§ **Exercise details**
Read through the entries below and return each line with the word "location".

§ **Listed entries**

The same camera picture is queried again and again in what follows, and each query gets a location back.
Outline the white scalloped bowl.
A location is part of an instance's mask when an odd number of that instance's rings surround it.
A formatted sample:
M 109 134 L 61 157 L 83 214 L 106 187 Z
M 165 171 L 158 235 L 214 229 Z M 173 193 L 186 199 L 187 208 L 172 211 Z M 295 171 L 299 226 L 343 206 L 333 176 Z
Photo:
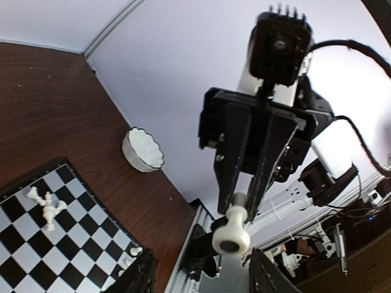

§ **Solution below**
The same camera picture is queried again and again in what follows, and each query gets a location back.
A location is part of an instance's mask when an odd number of that instance's rings surround it.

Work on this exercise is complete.